You can organise all training examples as a vector $X$ of size ( $1 \times m$ ) and perform scalar multiplication of $X$ ( $1 \times m$ ) by a scalar $w$ , adding $b$ , which will be broadcasted to a vector of size ( $1 \times m$ ):

\begin{align} Z &= w X + b,\\ \hat{Y} &= Z, \tag{3}\end{align}

This set of calculations is called forward propagation.
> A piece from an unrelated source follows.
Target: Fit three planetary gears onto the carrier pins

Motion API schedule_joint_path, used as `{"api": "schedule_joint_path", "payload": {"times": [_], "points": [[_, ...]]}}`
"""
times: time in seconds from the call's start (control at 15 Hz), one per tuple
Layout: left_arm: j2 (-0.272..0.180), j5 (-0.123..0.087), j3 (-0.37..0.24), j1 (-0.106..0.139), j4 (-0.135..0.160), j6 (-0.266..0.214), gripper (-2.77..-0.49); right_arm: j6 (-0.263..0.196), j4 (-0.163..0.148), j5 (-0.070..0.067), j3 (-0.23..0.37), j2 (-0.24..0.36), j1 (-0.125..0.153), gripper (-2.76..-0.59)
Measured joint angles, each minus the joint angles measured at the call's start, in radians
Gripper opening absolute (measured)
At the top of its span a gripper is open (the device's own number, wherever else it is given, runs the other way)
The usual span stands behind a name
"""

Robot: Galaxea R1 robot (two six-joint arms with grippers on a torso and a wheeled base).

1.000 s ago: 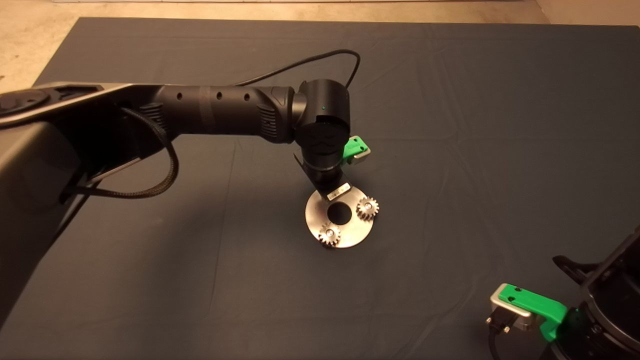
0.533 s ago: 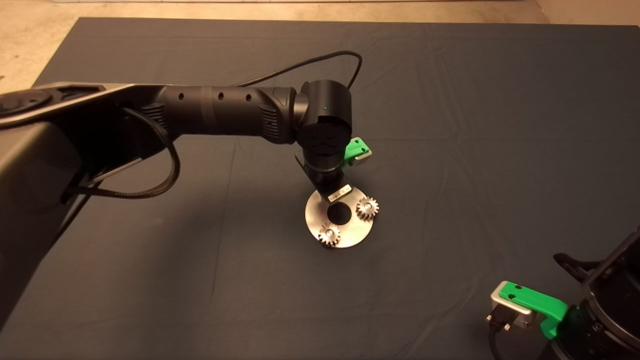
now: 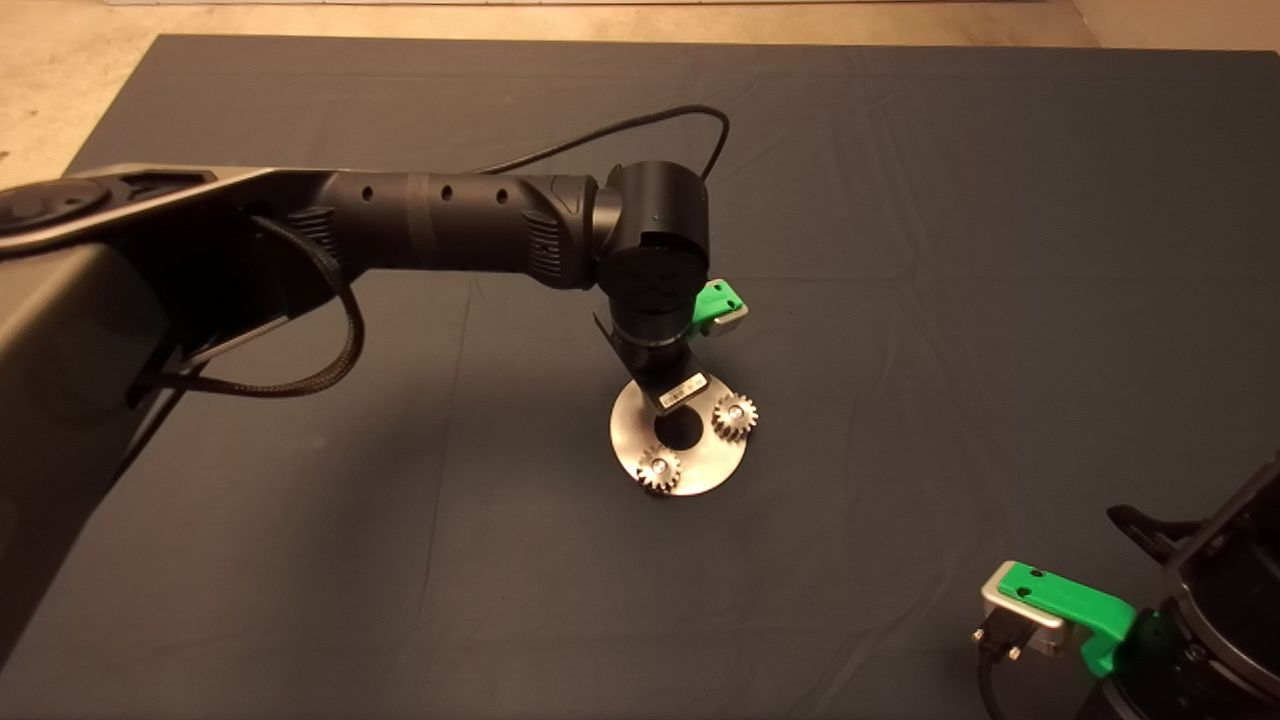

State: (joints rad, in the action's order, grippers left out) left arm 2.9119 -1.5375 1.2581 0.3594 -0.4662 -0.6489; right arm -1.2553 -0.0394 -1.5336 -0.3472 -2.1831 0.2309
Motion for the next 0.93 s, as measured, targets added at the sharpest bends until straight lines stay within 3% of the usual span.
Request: {"api": "schedule_joint_path", "payload": {"times": [0.93], "points": [[-0.003,0.002,-0.001,0.0,0.003,0.035,-2.61,0.001,-0.001,0.0,0.0,0.0,0.01,-1.47]]}}
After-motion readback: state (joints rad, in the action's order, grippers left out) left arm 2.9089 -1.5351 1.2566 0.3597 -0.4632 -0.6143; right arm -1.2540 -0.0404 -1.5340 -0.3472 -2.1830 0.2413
For each training example you can measure the difference between original values $y^{(i)}$ and predicted values $\hat{y}^{(i)}$ with the loss function $L\left(w, b\right) = \frac{1}{2}\left(\hat{y}^{(i)} - y^{(i)}\right)^2$ . Division by $2$ is taken just for scaling purposes, you will see the reason below, calculating partial derivatives. To compare the resulting vector of the predictions $\hat{Y}$ ( $1 \times m$ ) with the vector $Y$ of original values $y^{(i)}$ , you can take an average of the loss function values for each of the training examples:

\mathcal{L}\left(w, b\right) = \frac{1}{2m}\sum_{i=1}^{m} \left(\hat{y}^{(i)} - y^{(i)}\right)^2.\tag{4}

This function is called the sum of squares cost function. The aim is to optimize the cost function during the training, which will minimize the differences between original values $y^{(i)}$ and predicted values $\hat{y}^{(i)}$ .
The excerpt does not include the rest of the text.